Read the records below. Copy each line where the string "outline" occurs.

[RECORDS FOR PROCESSING Boundary: Start]

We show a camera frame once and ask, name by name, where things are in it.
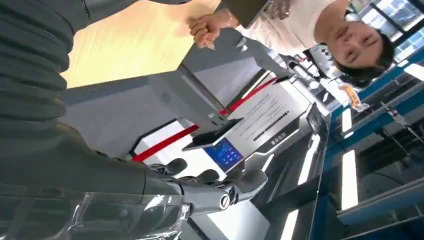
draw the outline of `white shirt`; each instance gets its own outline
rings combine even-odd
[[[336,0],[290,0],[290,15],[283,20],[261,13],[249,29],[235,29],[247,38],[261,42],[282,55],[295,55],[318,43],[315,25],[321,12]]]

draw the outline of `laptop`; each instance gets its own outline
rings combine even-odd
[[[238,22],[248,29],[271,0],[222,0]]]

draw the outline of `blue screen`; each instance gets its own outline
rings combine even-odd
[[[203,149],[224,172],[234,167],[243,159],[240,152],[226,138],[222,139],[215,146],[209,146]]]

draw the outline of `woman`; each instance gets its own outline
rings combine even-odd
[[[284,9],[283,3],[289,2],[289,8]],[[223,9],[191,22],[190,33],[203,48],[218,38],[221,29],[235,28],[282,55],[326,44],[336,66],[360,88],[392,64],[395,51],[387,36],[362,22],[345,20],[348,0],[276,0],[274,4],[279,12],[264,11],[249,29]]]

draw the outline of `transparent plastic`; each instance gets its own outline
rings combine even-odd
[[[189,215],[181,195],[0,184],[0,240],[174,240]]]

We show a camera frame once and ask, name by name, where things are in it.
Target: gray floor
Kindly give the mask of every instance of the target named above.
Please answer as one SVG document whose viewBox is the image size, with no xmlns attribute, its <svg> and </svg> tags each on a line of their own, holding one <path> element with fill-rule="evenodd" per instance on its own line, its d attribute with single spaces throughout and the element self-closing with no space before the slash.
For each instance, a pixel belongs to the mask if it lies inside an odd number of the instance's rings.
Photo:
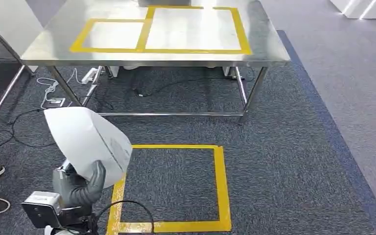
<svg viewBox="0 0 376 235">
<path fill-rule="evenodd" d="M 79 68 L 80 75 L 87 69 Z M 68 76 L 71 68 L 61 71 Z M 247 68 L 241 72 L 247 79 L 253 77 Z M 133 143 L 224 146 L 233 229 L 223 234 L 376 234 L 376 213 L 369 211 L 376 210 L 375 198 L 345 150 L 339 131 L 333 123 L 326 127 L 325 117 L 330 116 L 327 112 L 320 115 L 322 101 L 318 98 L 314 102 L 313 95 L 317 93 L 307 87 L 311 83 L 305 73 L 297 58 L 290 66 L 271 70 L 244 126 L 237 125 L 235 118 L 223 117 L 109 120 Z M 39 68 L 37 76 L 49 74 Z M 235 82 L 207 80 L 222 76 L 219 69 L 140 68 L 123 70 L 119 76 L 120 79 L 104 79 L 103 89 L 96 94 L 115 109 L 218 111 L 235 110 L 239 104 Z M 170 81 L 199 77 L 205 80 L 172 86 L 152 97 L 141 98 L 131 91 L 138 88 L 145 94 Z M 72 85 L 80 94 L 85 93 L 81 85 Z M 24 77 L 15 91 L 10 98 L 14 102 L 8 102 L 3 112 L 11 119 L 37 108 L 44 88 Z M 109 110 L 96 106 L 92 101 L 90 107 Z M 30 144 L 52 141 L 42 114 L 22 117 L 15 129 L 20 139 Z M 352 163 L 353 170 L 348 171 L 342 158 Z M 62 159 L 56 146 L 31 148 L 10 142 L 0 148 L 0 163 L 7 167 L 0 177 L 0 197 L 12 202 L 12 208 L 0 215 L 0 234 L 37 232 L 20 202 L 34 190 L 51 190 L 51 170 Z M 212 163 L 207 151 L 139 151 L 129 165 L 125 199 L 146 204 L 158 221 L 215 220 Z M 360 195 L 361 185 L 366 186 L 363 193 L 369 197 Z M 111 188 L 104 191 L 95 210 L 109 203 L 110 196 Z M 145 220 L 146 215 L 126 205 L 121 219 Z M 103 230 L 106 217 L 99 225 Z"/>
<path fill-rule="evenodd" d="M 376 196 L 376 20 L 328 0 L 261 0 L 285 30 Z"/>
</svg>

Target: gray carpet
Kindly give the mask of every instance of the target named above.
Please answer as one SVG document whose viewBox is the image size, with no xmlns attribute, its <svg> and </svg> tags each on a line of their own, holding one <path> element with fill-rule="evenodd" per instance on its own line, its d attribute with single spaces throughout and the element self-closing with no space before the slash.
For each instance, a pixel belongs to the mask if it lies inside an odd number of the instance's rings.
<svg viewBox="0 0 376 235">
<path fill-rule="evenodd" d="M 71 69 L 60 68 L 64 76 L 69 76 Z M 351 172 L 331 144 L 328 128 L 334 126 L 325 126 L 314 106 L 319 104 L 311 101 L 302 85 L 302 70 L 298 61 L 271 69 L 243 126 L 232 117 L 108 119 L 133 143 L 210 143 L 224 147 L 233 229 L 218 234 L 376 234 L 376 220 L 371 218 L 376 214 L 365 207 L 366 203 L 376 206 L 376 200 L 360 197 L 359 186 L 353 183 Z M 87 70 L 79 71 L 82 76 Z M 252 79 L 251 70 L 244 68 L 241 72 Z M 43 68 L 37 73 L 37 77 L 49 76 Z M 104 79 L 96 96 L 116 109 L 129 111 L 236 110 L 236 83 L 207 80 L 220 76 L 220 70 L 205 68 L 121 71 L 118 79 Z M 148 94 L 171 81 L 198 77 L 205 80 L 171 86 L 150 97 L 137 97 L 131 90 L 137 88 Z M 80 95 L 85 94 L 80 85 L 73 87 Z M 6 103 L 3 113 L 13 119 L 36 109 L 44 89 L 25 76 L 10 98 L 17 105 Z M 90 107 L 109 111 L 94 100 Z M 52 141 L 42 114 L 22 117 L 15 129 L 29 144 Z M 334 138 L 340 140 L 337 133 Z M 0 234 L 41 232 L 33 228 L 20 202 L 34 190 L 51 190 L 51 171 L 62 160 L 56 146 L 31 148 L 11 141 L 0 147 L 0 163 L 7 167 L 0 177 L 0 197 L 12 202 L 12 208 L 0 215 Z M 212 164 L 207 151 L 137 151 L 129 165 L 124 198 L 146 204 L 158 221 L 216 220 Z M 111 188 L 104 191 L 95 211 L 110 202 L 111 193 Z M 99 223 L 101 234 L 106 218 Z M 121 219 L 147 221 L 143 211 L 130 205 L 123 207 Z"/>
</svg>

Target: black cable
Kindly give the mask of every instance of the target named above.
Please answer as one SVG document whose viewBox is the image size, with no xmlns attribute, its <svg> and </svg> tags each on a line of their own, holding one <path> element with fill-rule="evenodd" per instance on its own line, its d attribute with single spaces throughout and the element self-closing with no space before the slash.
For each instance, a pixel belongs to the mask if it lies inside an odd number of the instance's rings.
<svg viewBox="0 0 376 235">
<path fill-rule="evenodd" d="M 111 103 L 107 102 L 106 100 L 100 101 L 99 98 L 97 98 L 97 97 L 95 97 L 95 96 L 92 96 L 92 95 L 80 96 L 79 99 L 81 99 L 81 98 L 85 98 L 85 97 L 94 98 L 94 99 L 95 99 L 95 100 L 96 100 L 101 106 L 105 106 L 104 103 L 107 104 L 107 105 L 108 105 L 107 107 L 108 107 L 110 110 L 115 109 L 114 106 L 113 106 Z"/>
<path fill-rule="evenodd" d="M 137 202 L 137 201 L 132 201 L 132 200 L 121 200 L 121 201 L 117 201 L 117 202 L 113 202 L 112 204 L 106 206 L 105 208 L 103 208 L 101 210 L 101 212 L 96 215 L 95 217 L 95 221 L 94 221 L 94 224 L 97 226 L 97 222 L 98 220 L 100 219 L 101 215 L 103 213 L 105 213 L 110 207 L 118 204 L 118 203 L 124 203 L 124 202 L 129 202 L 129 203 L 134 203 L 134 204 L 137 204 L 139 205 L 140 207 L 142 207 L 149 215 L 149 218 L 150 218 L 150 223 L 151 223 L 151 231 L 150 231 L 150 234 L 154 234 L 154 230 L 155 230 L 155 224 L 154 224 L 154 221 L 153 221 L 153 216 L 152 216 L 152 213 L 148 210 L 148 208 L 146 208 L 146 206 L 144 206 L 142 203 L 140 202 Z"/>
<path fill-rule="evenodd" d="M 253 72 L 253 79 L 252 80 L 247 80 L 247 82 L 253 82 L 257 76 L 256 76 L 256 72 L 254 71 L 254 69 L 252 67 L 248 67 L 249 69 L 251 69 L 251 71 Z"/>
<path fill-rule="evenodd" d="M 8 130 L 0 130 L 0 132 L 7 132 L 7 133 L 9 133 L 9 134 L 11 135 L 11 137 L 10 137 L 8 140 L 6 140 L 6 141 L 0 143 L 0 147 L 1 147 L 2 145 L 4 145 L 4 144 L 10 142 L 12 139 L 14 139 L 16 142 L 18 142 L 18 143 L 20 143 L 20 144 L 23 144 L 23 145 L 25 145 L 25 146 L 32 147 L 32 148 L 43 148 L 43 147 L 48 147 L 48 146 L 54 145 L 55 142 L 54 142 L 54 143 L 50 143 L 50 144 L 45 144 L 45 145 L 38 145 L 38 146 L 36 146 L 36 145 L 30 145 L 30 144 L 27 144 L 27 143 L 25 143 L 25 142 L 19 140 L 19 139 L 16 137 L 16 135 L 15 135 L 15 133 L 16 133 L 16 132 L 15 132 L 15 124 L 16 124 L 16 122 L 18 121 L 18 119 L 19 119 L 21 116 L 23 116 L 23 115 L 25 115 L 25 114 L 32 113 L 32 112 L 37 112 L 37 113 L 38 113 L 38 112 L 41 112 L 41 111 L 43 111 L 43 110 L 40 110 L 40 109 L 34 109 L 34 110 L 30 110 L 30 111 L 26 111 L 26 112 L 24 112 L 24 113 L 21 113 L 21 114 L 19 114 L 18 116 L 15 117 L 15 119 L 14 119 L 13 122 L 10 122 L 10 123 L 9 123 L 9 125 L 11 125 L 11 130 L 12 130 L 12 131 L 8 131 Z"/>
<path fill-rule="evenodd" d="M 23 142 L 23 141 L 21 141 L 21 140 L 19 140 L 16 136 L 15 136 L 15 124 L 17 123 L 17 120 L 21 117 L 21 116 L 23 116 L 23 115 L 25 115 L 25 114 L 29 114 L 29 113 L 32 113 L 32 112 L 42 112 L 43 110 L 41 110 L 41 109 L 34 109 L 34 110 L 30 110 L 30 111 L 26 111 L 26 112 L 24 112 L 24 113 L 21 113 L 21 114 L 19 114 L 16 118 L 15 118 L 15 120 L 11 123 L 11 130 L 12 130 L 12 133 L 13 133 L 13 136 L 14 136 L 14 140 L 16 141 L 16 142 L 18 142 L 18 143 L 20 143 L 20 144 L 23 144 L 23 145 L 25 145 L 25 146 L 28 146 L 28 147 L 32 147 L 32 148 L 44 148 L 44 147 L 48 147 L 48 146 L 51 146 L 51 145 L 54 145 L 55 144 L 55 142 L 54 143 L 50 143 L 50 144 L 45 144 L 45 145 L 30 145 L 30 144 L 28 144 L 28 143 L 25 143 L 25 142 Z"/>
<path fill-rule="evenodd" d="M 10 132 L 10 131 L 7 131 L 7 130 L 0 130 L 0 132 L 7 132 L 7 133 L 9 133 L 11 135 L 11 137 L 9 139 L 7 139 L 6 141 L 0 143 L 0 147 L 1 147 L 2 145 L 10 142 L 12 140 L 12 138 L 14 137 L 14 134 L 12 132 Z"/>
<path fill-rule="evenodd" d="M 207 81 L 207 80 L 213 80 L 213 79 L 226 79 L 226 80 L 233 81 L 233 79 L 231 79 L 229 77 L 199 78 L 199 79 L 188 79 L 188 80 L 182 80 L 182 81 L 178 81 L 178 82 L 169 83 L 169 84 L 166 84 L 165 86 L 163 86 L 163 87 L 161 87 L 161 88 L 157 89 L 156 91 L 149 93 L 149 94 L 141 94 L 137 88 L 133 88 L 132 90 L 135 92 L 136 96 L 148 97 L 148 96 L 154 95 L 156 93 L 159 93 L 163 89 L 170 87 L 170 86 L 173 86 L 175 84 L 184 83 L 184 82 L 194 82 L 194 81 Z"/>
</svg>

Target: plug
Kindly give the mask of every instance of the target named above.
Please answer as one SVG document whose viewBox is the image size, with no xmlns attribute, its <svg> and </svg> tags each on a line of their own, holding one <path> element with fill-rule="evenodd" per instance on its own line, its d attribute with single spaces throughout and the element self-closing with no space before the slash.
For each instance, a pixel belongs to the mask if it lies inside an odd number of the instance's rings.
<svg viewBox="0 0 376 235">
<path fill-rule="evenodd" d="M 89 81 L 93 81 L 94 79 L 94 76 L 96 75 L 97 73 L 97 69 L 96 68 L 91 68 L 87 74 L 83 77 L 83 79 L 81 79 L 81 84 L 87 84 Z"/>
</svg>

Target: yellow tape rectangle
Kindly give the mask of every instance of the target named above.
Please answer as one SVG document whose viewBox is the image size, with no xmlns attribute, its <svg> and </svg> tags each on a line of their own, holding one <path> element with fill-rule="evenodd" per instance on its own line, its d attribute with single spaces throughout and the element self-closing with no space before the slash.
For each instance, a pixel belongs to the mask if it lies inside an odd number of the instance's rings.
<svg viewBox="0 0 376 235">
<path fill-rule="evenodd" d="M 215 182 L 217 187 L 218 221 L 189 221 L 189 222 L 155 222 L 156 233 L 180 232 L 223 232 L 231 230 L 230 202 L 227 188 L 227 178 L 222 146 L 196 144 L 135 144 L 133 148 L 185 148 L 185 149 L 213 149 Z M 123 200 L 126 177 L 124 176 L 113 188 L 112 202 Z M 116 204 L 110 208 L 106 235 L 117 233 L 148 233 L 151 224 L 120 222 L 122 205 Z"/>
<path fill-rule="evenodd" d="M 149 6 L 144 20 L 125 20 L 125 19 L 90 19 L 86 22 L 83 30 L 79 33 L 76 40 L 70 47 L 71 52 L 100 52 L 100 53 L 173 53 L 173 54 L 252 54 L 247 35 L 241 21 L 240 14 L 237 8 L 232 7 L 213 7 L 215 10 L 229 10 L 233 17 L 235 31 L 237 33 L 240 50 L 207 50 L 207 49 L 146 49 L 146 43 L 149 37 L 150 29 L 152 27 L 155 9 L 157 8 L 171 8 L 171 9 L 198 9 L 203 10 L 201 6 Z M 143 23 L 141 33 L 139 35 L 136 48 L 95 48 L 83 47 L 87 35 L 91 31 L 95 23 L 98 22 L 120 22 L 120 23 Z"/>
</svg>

[RECORDS FOR PROCESSING Boundary: End]

■ EXERCISE ANSWER
draw the outline of `white shirt`; each instance gets its own outline
draw the outline of `laptop`; each instance gets its own outline
draw the outline of `blue screen`; each instance gets its own outline
draw the outline of `woman`; each instance gets its own outline
draw the outline of `transparent plastic`; each instance gets its own outline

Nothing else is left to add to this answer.